How does all of this knowledge help develop therapies for treating staphylococcal infections? With the rising resistance levels in S. aureus, there is a pressing need for innovative approaches to treat this pathogen to maintain antibiotic stewardship (94). The agr system represents a compelling target for therapeutic development based on its critical nature during infection (25–27), but complexities in the literature and the early biofilm studies have led some to question this approach (95). However, it is increasingly clear that in most types of infections, acute or chronic, the presence of a functional agr system is important and that agr activity during infection can be detected. It seems possible that the ability of S. aureus to agglutinate with fibrinogen and other host components can protect agr signaling and maintain a functional quorum-sensing system during infection (87–89), suggesting that the system evolved to stay active in the host, likely to help staphylococci fight the immune system. The anomaly to this condition is the presence of a foreign body where staphylococcal biofilms can form and the presence of agr-negative strains is frequent (70), implying that quorum-sensing inhibition could actually enhance the biofilm infection (95). Whether this is always true remains to be determined, but it is well known that clearance of a foreign body infection requires a more involved treatment approach than other types of infections (96, 97). Considering that the majority of S. aureus infections are treatable skin infections, and not on implanted materials, it seems prudent to continue developing alternative strategies to prevent or clear these infections and preserve the most critical antibiotics for life-threatening ailments (94).

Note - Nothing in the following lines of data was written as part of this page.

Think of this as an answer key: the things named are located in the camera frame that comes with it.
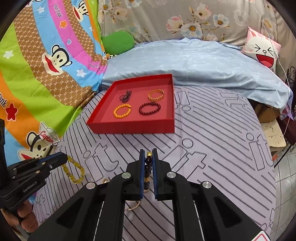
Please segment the person's left hand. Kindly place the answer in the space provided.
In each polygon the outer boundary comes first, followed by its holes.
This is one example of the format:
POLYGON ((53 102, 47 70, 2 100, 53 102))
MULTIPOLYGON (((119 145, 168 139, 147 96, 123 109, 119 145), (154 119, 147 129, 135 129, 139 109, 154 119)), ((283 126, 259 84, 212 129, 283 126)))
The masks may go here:
POLYGON ((18 207, 17 213, 18 216, 22 218, 21 223, 19 223, 19 219, 10 211, 2 208, 1 212, 10 226, 15 227, 17 225, 20 225, 26 232, 32 233, 39 226, 32 208, 33 206, 28 200, 26 200, 22 205, 18 207))

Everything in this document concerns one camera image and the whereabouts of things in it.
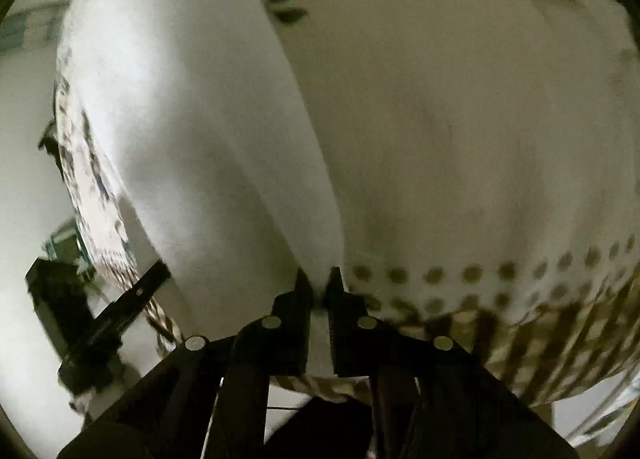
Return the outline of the white knitted garment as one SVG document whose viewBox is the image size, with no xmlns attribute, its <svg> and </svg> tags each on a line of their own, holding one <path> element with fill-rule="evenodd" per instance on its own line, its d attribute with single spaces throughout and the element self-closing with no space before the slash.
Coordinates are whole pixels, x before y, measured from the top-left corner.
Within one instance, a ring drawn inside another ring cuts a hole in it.
<svg viewBox="0 0 640 459">
<path fill-rule="evenodd" d="M 262 0 L 75 0 L 70 85 L 172 276 L 179 327 L 218 339 L 297 273 L 343 260 L 319 141 Z"/>
</svg>

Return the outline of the floral fleece blanket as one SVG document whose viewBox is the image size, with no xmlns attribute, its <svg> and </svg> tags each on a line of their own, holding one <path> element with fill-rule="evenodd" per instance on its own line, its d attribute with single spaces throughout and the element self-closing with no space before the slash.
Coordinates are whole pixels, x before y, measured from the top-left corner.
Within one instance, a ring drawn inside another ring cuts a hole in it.
<svg viewBox="0 0 640 459">
<path fill-rule="evenodd" d="M 93 243 L 160 260 L 70 85 L 58 141 Z M 529 405 L 639 361 L 639 51 L 615 0 L 262 0 L 329 172 L 346 287 L 442 331 Z"/>
</svg>

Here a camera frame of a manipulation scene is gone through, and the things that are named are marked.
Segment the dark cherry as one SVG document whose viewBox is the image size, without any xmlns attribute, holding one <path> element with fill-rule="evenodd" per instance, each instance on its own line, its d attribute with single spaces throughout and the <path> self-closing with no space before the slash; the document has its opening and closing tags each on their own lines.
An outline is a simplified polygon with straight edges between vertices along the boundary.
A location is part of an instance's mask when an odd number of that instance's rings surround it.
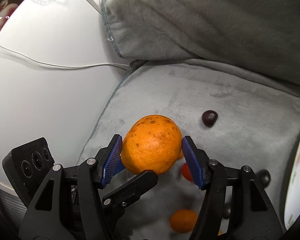
<svg viewBox="0 0 300 240">
<path fill-rule="evenodd" d="M 224 204 L 224 209 L 223 209 L 223 218 L 224 219 L 229 219 L 231 214 L 231 203 L 227 202 Z"/>
<path fill-rule="evenodd" d="M 212 127 L 217 119 L 218 113 L 214 110 L 207 110 L 202 114 L 202 122 L 208 128 Z"/>
<path fill-rule="evenodd" d="M 271 181 L 270 173 L 266 169 L 259 170 L 256 174 L 256 178 L 260 181 L 264 189 L 268 187 Z"/>
</svg>

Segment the grey back pillow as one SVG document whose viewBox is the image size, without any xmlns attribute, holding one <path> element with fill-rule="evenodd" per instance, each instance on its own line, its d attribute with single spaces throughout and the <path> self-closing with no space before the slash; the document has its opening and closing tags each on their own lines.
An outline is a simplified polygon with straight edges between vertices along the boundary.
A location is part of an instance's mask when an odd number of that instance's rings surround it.
<svg viewBox="0 0 300 240">
<path fill-rule="evenodd" d="M 122 58 L 203 58 L 300 86 L 300 0 L 101 0 Z"/>
</svg>

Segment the red cherry tomato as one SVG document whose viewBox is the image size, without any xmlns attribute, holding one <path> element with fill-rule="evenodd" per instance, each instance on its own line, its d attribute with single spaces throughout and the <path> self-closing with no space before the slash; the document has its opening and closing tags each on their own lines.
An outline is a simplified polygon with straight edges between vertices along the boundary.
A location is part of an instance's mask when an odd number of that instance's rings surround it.
<svg viewBox="0 0 300 240">
<path fill-rule="evenodd" d="M 191 176 L 191 172 L 189 170 L 187 163 L 184 163 L 182 165 L 181 174 L 186 180 L 193 182 L 193 178 Z"/>
</svg>

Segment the small mandarin orange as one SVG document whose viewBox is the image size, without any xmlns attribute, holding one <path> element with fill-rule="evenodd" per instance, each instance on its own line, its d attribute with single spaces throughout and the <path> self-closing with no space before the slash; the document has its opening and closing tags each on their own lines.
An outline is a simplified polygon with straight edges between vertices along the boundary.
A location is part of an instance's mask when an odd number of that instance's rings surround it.
<svg viewBox="0 0 300 240">
<path fill-rule="evenodd" d="M 170 227 L 177 233 L 188 233 L 194 229 L 198 215 L 193 210 L 181 209 L 171 215 Z"/>
</svg>

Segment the small orange kumquat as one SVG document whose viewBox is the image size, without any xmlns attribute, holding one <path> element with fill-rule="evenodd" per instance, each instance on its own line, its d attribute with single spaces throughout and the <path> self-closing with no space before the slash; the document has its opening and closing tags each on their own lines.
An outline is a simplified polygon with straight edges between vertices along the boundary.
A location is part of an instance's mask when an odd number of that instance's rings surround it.
<svg viewBox="0 0 300 240">
<path fill-rule="evenodd" d="M 182 159 L 184 157 L 183 152 L 180 151 L 179 155 L 178 155 L 178 159 Z"/>
</svg>

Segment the large spotted orange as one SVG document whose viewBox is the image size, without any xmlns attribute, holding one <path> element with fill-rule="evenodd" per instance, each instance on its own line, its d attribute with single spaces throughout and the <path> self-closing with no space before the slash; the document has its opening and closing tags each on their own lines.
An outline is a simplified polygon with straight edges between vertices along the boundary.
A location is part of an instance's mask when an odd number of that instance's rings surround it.
<svg viewBox="0 0 300 240">
<path fill-rule="evenodd" d="M 181 131 L 173 120 L 163 115 L 144 116 L 123 140 L 122 163 L 133 174 L 145 170 L 165 174 L 178 160 L 181 141 Z"/>
</svg>

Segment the grey seat cushion blanket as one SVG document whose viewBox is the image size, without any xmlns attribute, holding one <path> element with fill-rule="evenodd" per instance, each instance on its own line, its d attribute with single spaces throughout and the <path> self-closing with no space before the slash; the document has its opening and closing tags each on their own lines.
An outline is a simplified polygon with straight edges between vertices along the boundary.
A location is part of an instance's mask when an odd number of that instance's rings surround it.
<svg viewBox="0 0 300 240">
<path fill-rule="evenodd" d="M 171 64 L 148 62 L 132 67 L 115 89 L 80 153 L 78 163 L 105 147 L 114 134 L 126 135 L 140 118 L 158 114 L 172 119 L 183 136 L 224 166 L 248 165 L 256 173 L 270 172 L 266 193 L 276 215 L 252 212 L 228 226 L 241 225 L 233 237 L 279 239 L 268 235 L 281 231 L 280 194 L 288 162 L 300 139 L 300 97 L 290 94 L 282 83 L 256 73 L 218 62 L 190 60 Z M 214 110 L 218 119 L 212 128 L 204 126 L 204 111 Z M 168 226 L 168 217 L 182 207 L 200 211 L 205 191 L 181 179 L 182 161 L 159 177 L 157 186 L 128 208 L 118 227 L 127 239 L 187 239 Z"/>
</svg>

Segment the dark cherry by plate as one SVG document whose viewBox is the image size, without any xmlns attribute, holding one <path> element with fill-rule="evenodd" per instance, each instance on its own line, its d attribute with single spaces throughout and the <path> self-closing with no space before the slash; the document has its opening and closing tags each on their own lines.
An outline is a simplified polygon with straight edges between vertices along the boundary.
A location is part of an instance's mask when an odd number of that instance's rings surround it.
<svg viewBox="0 0 300 240">
<path fill-rule="evenodd" d="M 270 173 L 266 169 L 259 170 L 256 174 L 256 178 L 260 181 L 264 189 L 268 187 L 271 181 Z"/>
</svg>

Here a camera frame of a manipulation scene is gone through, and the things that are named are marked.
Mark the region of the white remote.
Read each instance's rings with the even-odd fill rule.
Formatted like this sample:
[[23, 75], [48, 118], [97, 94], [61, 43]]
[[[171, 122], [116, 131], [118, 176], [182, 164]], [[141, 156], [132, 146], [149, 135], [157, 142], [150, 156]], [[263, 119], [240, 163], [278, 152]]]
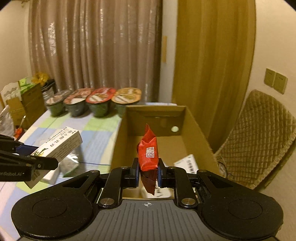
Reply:
[[[194, 158], [193, 154], [190, 154], [177, 162], [174, 162], [175, 167], [180, 167], [186, 170], [187, 173], [196, 174], [198, 171], [198, 165]], [[146, 199], [172, 199], [173, 190], [170, 188], [159, 188], [158, 183], [156, 182], [156, 188], [154, 190], [154, 195], [148, 193], [144, 187], [141, 188], [141, 194], [143, 198]]]

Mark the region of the silver foil pouch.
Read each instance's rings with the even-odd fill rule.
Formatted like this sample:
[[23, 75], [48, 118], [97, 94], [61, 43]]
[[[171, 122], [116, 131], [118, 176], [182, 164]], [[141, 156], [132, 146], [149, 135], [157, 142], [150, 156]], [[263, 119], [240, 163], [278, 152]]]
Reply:
[[59, 169], [63, 177], [68, 177], [79, 166], [78, 156], [74, 154], [67, 155], [60, 163]]

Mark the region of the white duck medicine box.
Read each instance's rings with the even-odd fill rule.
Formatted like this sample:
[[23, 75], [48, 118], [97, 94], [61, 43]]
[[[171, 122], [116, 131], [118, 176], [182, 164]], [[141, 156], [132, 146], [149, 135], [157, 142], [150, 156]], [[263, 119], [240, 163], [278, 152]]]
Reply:
[[[60, 163], [74, 149], [80, 146], [82, 138], [78, 130], [65, 127], [48, 139], [43, 145], [38, 147], [31, 156], [52, 157], [56, 158]], [[50, 170], [36, 169], [30, 181], [26, 181], [26, 185], [32, 189]]]

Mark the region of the red candy wrapper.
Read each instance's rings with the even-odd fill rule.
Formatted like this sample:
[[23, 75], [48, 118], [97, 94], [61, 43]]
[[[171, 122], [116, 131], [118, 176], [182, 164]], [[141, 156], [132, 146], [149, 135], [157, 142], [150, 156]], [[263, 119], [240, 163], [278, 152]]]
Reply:
[[144, 136], [137, 146], [140, 176], [147, 193], [154, 195], [158, 178], [158, 143], [157, 137], [148, 124], [145, 125]]

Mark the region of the white green medicine box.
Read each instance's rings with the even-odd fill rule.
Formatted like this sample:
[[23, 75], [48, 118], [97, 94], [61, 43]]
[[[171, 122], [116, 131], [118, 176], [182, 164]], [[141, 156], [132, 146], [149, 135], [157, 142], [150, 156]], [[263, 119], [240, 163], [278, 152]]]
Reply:
[[57, 181], [57, 178], [60, 174], [60, 169], [57, 167], [55, 170], [49, 171], [41, 180], [43, 183], [54, 185]]

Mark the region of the cardboard boxes stack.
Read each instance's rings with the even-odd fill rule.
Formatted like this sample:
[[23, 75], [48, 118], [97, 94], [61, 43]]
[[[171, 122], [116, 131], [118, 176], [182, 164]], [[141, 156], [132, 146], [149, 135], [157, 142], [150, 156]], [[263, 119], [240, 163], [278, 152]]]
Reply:
[[22, 100], [14, 97], [8, 99], [6, 103], [10, 107], [10, 115], [14, 126], [19, 127], [23, 117], [26, 116], [22, 128], [28, 129], [46, 111], [41, 86], [39, 84], [35, 85], [24, 92], [21, 97]]

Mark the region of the checkered tablecloth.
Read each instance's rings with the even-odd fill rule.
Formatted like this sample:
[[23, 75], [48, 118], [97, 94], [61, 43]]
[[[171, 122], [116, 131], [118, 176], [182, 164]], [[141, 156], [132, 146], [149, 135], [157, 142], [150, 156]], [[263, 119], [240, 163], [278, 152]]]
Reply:
[[[120, 122], [121, 118], [115, 111], [104, 118], [95, 118], [89, 111], [77, 118], [73, 118], [69, 113], [52, 117], [50, 112], [46, 111], [24, 133], [20, 142], [39, 147], [66, 126], [77, 129], [82, 137], [82, 144], [74, 151], [74, 159], [79, 162], [79, 166], [67, 178], [92, 169], [108, 173]], [[2, 182], [1, 240], [18, 240], [20, 237], [11, 221], [11, 209], [19, 199], [67, 178], [59, 174], [51, 183], [39, 182], [33, 189], [24, 182]]]

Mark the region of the green paper box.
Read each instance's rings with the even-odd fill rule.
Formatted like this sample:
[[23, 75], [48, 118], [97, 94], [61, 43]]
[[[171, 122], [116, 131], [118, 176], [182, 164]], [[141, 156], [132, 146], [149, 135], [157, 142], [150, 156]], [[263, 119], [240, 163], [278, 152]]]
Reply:
[[18, 81], [21, 94], [24, 94], [26, 91], [28, 91], [36, 85], [34, 83], [34, 79], [34, 77], [26, 77]]

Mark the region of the brown-lid noodle bowl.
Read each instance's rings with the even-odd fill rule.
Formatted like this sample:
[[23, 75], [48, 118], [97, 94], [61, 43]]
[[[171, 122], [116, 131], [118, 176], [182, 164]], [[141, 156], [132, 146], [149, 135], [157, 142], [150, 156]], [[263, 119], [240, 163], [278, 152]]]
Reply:
[[88, 110], [86, 98], [92, 92], [93, 88], [81, 88], [64, 99], [63, 104], [72, 117], [81, 116]]

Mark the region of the yellow foil wrapping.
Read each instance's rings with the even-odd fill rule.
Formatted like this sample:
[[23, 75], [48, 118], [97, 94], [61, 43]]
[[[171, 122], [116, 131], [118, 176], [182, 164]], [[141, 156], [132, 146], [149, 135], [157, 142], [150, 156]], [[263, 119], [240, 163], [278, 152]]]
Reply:
[[40, 84], [41, 87], [43, 87], [47, 83], [48, 79], [49, 75], [47, 73], [38, 72], [33, 76], [31, 82], [34, 84]]

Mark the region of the orange-lid noodle bowl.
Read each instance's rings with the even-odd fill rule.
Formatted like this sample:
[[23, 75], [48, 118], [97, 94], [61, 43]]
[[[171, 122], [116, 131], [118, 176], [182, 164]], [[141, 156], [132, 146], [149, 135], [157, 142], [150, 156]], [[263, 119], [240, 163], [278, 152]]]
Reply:
[[115, 108], [118, 112], [119, 117], [122, 117], [125, 113], [126, 107], [128, 105], [135, 105], [139, 103], [141, 97], [142, 91], [140, 89], [134, 87], [126, 87], [117, 90], [111, 100], [113, 103], [115, 103]]

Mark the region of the woven wicker chair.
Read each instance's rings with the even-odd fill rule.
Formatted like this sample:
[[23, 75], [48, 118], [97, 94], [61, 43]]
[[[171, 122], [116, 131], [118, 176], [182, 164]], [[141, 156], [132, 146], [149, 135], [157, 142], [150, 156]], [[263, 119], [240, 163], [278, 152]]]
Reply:
[[295, 117], [274, 97], [255, 89], [215, 158], [224, 178], [255, 189], [268, 180], [294, 141]]

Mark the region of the beige patterned curtain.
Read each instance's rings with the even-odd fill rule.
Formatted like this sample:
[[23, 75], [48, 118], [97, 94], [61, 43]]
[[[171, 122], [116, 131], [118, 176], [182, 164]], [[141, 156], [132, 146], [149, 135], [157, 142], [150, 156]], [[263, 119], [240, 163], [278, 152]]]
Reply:
[[30, 1], [32, 73], [60, 90], [135, 87], [158, 99], [162, 1]]

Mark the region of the golden yellow curtain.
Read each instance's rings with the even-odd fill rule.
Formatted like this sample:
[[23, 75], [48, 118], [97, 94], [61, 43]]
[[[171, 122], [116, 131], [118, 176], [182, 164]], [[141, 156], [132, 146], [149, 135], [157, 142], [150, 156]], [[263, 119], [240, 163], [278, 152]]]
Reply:
[[179, 1], [172, 99], [218, 150], [242, 107], [254, 54], [255, 1]]

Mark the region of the yellow wall hanging strip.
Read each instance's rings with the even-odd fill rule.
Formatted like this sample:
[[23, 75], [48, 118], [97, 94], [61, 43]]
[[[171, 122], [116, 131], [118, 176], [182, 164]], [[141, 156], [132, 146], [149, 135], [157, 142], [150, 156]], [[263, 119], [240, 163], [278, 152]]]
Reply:
[[167, 62], [167, 39], [168, 39], [168, 36], [162, 37], [162, 62], [163, 63]]

Tremendous progress in our understanding of staphylococcal quorum sensing and biofilm development has been made in recent years, but important questions remain. Going forward, studies will need to address how quorum sensing functions in the colonization state and during chronic infections, and the development of improved real-time animal imaging approaches may be necessary to advance the field. How other commensal flora impact staphylococcal quorum sensing and biofilm development has also received little attention, expect for some initial examples (98), despite the tremendous interest in microbiome studies (99). More careful analysis of the contribution of host components to these various mechanisms will also be critical. Addressing these shortcomings in the field, as well as limiting the current biases from in vitro studies, will be important in future studies to take the field further and to use this information for improving treatment options for antibiotic-resistant staphylococcal infections.